Dann wurde er wieder vom Hubschrauber abgeholt und in seinen Heimatort weiterverschifft.

Eine Wanderung gab es, auf die mich Hannes und sein Bruder mitgenommen haben. Hierzu noch einmal ein Zitat aus meinem Tagebuch: „Es ging über die lange Hängebrücke überm Mape, durch Dörfer, die ich, auch wenn sie alle ähnlich sind, nach wie vor unglaublich interessant finde, durch Kakao-Bäume, richtigen Dschungel. Es ist einfach unbeschreiblich, wie anders und exotisch alles ist. Wir waren im Mape baden. Eine Aufregung gab es, als Wighty der Hund verschwunden war und an einem Abhang hing und weder hoch noch runter kam. Dadurch, dass ich das Pidgin inzwischen gut beherrsche, kann ich mich mit den Dorfeinwohnern richtig unterhalten und das bringt wirklich Spaß.“
Wie man sieht, ist es für mich noch immer unglaublich, wie schön und anders alles hier ist.

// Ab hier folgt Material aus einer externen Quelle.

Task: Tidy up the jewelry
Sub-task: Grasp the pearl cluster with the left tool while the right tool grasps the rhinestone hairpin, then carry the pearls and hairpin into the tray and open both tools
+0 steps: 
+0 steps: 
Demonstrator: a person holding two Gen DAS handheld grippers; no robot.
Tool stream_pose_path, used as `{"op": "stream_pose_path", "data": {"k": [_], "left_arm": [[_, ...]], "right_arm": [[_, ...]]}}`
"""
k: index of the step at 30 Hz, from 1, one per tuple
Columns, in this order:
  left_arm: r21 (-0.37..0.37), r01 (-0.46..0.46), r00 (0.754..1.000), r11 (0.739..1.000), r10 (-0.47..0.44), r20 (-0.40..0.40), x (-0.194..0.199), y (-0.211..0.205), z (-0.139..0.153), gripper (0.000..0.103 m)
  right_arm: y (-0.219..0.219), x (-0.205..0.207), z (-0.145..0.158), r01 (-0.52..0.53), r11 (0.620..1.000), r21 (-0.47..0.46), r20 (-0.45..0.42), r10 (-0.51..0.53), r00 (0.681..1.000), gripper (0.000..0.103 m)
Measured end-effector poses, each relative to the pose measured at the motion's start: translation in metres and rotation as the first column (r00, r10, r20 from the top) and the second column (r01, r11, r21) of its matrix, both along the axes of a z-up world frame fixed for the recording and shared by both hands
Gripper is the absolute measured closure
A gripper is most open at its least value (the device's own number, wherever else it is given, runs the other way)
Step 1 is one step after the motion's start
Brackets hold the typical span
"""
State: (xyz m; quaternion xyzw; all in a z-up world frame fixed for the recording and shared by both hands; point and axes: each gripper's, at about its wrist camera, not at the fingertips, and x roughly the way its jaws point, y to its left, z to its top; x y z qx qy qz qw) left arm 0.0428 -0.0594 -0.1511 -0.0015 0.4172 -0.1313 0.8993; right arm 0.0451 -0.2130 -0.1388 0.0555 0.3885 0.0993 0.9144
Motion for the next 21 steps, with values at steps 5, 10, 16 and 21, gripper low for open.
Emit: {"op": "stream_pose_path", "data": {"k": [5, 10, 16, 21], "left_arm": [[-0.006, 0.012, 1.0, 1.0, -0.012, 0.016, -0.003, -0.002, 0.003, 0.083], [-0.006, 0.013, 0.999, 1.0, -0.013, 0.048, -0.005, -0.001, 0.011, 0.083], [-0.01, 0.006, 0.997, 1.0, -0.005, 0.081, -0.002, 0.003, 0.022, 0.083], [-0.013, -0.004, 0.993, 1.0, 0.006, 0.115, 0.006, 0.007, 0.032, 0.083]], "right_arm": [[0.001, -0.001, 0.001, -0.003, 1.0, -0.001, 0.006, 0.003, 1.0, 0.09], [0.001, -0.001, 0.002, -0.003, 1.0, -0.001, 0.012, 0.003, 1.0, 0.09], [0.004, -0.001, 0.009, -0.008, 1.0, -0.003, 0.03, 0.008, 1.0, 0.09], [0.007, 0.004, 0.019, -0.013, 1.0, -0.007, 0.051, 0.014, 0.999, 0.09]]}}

Insgesamt kann man also sagen, dass es gesundheitlich weiterhin bergauf geht und ich, obwohl ich etwas gebremst bin, zufrieden mit dem bin, was ich schaffe und tue. Wir haben festgestellt, dass ich alle Ziele, die ich erreichen wollte, inzwischen erreicht habe und das macht mich natürlich froh. Auch das Flötenprojekt wird diese Woche endlich angeleiert.
Das Herz tut mir weh, wenn ich daran denke, dass mir nur noch 4 Wochen hier im Dschungelparadies bleiben, vor allem in Momenten, in denen man in der Gemeinschaft und mit den Menschen zusammen ist, oder im Gottesdienst sitzt und die unglaublich musikalischen Kinder etwas vorsingen hört. Totzdem freue ich mich auch auf zu Hause und auf bekannte, geregelte Abläufe.

So weit erst einmal mein dritter Bericht. Ganz liebe Grüße ins wahrscheinlich schon kalte Deutschland!